Requirement: Working from the data below, write out exactly the lines from its first through the line that contains "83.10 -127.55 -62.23", both ends included and pictures omitted.

*** Opening of Supplied records ***

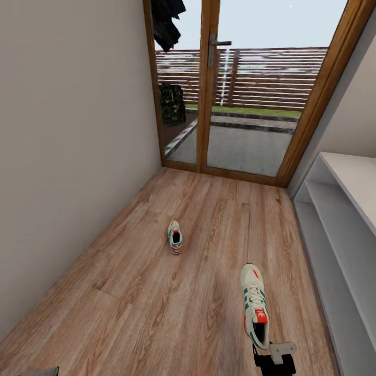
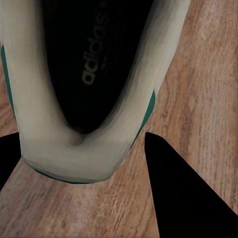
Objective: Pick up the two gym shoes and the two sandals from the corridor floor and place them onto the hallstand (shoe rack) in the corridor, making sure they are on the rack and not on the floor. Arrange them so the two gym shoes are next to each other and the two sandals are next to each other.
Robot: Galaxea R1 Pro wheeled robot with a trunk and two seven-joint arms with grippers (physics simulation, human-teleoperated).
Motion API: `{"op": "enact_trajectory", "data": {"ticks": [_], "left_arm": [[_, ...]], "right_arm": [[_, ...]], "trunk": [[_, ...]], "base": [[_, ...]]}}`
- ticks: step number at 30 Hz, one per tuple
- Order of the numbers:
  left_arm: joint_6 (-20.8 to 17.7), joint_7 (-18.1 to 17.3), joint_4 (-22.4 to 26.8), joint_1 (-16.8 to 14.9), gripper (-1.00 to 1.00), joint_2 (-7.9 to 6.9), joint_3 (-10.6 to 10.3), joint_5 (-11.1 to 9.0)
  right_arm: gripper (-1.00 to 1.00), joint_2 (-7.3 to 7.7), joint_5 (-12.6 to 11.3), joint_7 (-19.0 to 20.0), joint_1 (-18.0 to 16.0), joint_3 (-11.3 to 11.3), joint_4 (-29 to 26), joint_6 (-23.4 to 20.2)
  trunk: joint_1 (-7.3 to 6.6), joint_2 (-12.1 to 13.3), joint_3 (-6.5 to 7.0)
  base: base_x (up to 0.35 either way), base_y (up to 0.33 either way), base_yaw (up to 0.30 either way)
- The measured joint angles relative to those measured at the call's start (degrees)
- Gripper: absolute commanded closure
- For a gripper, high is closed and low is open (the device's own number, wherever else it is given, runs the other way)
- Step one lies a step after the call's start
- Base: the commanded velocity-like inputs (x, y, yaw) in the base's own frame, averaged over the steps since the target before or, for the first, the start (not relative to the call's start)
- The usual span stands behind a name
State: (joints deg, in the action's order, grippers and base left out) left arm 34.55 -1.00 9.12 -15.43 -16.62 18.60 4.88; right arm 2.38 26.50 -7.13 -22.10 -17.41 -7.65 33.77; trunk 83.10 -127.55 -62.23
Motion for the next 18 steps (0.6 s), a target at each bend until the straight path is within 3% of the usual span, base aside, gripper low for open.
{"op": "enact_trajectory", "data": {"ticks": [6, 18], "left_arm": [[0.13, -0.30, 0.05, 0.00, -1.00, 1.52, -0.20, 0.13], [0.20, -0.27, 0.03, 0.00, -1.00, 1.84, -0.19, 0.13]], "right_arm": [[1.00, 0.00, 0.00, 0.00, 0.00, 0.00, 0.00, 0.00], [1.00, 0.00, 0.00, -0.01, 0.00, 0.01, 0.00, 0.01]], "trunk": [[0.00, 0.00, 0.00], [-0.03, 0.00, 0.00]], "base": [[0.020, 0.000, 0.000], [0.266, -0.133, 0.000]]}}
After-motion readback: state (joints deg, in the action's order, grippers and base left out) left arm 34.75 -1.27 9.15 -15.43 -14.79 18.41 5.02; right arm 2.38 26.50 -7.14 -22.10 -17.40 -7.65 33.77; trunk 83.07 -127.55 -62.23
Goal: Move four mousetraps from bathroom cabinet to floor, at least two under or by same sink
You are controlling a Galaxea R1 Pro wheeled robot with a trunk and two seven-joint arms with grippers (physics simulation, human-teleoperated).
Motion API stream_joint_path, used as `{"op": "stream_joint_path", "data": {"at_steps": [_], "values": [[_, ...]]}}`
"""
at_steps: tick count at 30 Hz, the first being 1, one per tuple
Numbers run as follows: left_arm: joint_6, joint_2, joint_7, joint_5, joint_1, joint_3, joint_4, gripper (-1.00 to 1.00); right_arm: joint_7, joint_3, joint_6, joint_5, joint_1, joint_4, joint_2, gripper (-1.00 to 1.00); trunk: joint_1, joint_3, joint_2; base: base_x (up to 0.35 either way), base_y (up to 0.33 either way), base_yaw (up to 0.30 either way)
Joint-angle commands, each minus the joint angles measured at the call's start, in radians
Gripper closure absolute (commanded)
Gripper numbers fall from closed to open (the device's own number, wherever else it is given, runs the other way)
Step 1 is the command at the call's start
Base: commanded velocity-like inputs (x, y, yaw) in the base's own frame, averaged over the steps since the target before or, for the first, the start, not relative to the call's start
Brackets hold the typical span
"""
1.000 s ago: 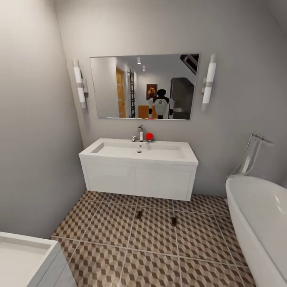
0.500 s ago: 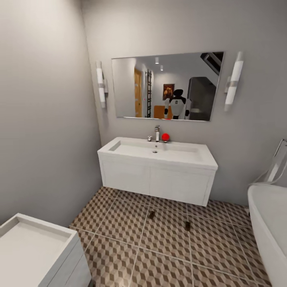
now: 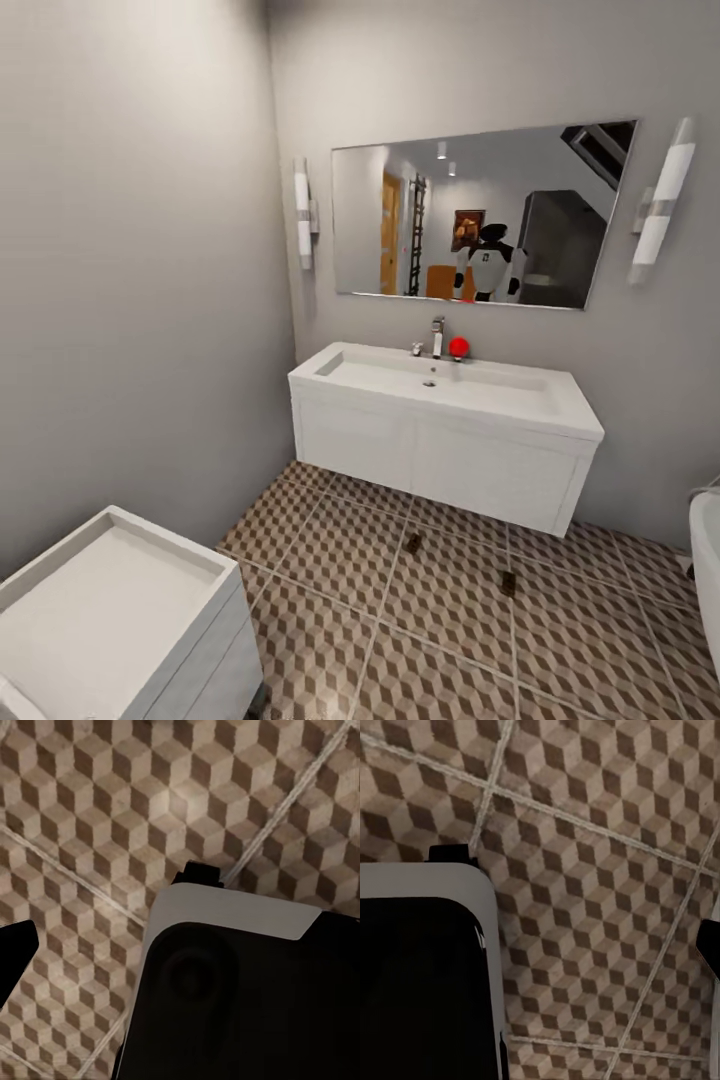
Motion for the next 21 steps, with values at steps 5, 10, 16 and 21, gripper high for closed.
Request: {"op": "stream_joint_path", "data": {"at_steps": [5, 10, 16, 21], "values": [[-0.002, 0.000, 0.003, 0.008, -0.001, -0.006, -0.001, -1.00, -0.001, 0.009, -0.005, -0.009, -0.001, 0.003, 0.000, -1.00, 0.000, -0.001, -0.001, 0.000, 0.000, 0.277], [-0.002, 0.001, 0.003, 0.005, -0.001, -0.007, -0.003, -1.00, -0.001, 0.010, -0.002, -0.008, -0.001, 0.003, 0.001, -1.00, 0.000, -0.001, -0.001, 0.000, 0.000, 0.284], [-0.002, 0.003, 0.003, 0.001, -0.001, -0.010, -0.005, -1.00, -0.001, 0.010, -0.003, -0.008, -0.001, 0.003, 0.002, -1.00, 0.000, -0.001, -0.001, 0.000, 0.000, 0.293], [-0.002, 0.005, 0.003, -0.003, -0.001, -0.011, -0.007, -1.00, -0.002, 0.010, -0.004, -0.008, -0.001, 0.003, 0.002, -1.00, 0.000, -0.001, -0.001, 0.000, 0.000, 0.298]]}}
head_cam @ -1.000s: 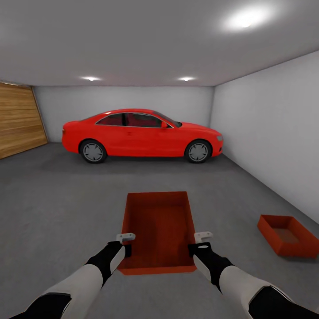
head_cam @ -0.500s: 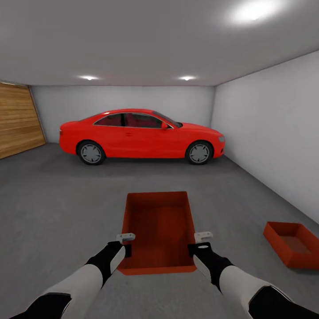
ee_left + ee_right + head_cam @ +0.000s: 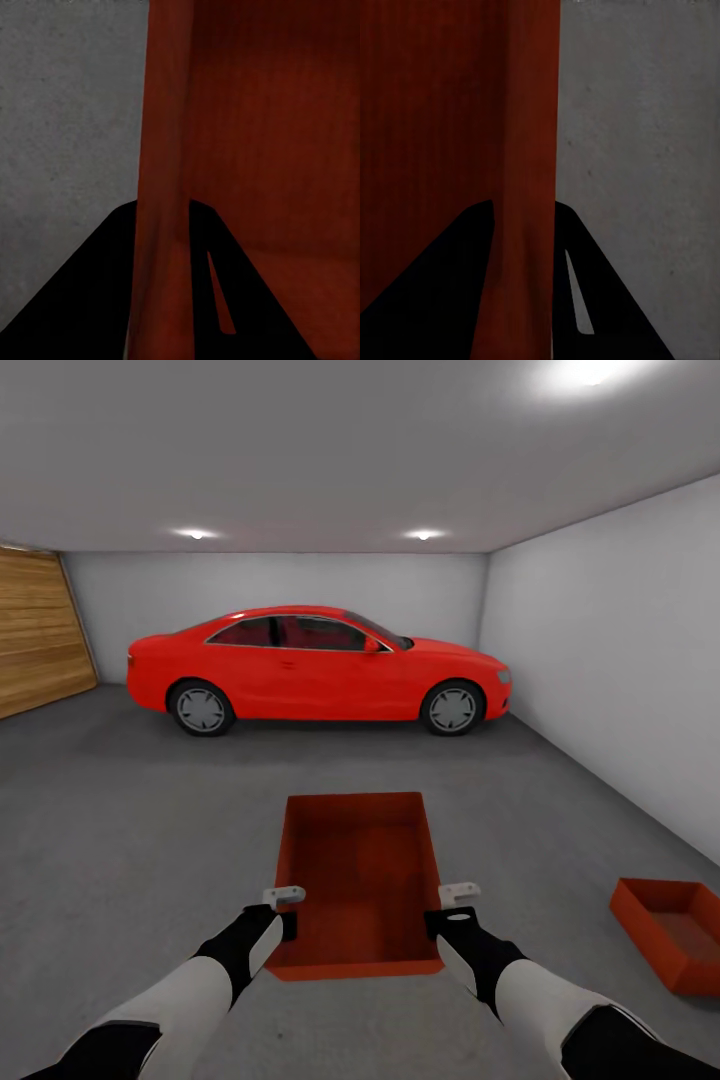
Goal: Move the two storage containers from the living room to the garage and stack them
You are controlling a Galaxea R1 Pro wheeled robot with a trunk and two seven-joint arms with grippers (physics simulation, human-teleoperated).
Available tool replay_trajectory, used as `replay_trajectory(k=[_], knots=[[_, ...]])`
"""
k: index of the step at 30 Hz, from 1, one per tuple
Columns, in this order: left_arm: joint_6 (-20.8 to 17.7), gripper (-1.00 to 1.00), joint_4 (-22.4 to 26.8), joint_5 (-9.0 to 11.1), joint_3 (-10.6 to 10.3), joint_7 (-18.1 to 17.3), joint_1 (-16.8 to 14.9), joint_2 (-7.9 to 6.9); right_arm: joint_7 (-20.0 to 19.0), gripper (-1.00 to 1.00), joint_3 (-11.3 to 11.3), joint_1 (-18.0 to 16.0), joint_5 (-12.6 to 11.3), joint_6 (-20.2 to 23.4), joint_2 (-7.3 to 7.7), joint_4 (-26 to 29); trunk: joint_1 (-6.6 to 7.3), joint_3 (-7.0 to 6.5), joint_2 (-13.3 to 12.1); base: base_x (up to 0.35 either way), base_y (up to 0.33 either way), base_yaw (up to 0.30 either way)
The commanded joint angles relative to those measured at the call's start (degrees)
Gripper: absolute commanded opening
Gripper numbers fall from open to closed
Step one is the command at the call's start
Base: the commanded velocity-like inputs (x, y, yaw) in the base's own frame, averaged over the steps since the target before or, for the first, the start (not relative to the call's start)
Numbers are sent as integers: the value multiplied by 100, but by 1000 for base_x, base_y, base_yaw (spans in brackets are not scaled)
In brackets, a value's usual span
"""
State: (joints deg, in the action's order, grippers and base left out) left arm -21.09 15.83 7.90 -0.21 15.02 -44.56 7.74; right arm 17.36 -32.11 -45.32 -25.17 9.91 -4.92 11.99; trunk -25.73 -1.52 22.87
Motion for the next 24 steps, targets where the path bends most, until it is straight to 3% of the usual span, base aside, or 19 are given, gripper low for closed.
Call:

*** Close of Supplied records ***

Solution to this problem:
Objective: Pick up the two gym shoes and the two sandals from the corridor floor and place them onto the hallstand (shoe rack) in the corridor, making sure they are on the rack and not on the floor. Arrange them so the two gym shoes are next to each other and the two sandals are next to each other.
Robot: Galaxea R1 Pro wheeled robot with a trunk and two seven-joint arms with grippers (physics simulation, human-teleoperated).
Motion API: `{"op": "enact_trajectory", "data": {"ticks": [_], "left_arm": [[_, ...]], "right_arm": [[_, ...]], "trunk": [[_, ...]], "base": [[_, ...]]}}`
- ticks: step number at 30 Hz, one per tuple
- Order of the numbers:
  left_arm: joint_6 (-20.8 to 17.7), joint_7 (-18.1 to 17.3), joint_4 (-22.4 to 26.8), joint_1 (-16.8 to 14.9), gripper (-1.00 to 1.00), joint_2 (-7.9 to 6.9), joint_3 (-10.6 to 10.3), joint_5 (-11.1 to 9.0)
  right_arm: gripper (-1.00 to 1.00), joint_2 (-7.3 to 7.7), joint_5 (-12.6 to 11.3), joint_7 (-19.0 to 20.0), joint_1 (-18.0 to 16.0), joint_3 (-11.3 to 11.3), joint_4 (-29 to 26), joint_6 (-23.4 to 20.2)
  trunk: joint_1 (-7.3 to 6.6), joint_2 (-12.1 to 13.3), joint_3 (-6.5 to 7.0)
  base: base_x (up to 0.35 either way), base_y (up to 0.33 either way), base_yaw (up to 0.30 either way)
- The measured joint angles relative to those measured at the call's start (degrees)
- Gripper: absolute commanded closure
- For a gripper, high is closed and low is open (the device's own number, wherever else it is given, runs the other way)
- Step one lies a step after the call's start
- Base: the commanded velocity-like inputs (x, y, yaw) in the base's own frame, averaged over the steps since the target before or, for the first, the start (not relative to the call's start)
- The usual span stands behind a name
State: (joints deg, in the action's order, grippers and base left out) left arm 34.55 -1.00 9.12 -15.43 -16.62 18.60 4.88; right arm 2.38 26.50 -7.13 -22.10 -17.41 -7.65 33.77; trunk 83.10 -127.55 -62.23

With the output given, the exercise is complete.